Por me ostentar assim, tão orgulhoso
De ser não eu, mas artigo industrial,
Peço que meu nome retifiquem.
Já não me convém o título de homem.
Meu nome novo é Coisa.
Eu sou a Coisa, coisamente.

(Carlos Drummond de Andrade)

O homem se desumaniza por não saber-se em essência. De fato, recusamos a reconhecer nossa ignorância infinita. E tornamos inextinguível aquilo que, por excelência, é limitado e perecível: o conhecimento.  Não raro, pensamos ser essa uma época fértil em conhecimento, farta em saber, mas tudo se parece arremedos do conhecimento; como se o víssemos pelo espelho.  Ô época pretensiosa, essa!

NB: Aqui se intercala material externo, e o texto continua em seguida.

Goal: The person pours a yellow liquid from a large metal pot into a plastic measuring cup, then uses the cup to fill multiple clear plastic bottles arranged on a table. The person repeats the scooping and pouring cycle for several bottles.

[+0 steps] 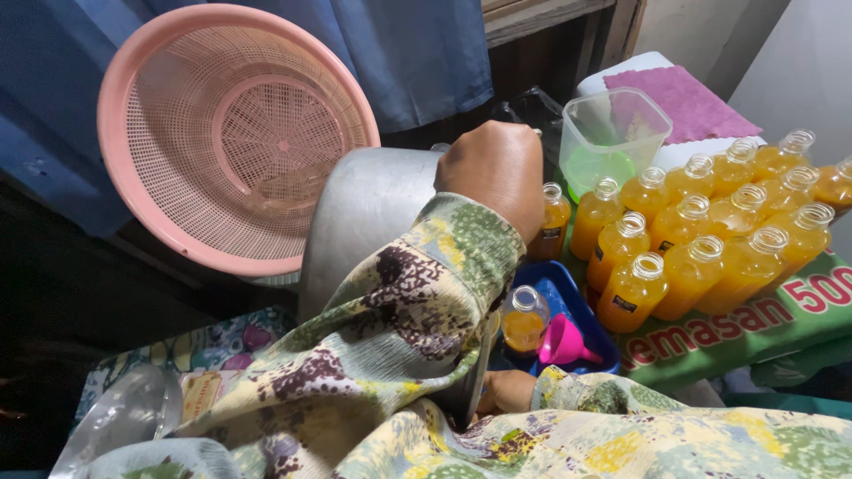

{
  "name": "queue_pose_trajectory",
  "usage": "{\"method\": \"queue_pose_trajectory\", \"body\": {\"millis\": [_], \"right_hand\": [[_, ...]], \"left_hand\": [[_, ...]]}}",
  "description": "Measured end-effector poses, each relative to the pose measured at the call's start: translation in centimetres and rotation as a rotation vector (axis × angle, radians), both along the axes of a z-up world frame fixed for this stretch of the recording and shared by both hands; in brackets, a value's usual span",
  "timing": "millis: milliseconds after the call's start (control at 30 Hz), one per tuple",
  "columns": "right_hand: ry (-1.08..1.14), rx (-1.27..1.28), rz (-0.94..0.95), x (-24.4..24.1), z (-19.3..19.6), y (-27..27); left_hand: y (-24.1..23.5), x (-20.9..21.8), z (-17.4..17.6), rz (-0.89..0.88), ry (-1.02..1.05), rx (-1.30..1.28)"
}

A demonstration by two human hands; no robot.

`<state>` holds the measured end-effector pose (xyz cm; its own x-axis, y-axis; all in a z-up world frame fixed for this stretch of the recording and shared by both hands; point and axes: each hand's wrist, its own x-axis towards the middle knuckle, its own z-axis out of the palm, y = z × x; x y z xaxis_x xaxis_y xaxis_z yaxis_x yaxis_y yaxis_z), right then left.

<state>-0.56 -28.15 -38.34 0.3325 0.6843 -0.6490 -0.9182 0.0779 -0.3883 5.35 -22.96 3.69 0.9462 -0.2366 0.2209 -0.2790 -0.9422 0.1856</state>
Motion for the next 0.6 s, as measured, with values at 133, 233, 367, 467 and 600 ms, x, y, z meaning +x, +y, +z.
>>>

Livros e livros digitalizados no google books para pouca sede de saber e tempo mal gerido. Do que sobra, ou seja, no tempo em que cabe a minha vida, não dou conta nem dos poucos livros que acumulo na estante de casa. Mas, não falo aqui de uma corrida contra o tempo para ler, a toque de caixa, todos os livros que compro. Pois, de que adiantam as palavras em mente empoeirada; que ao lê-las acaba mesmo é por não fazê-lo pela simples incapacidade de compreender e interpretar o mundo?

Lê-se como se assiste TV.  A passada d’olhos é a tônica ao invés da leitura ativa. Leitura atenta, então, parece morar na utopia.  Ouvimos por alto, lemos por alto, entendemos por alto e fazemos por alto. E assim vamos vivendo. Fechados em nosso casulo, olhando para o nosso próprio umbigo e celebrando a estupidez humana. Ora, tal postura é tão pedante quanto qualquer forma de esnobismo intelectual. De uma parte ou de outra, ignorância totalitária me assusta. Assusta-me que, em nome de imposições culturais, deixemos o senso crítico no baú de nossas mente entulhadas de vazio. É imprescindível olho vivo para ler.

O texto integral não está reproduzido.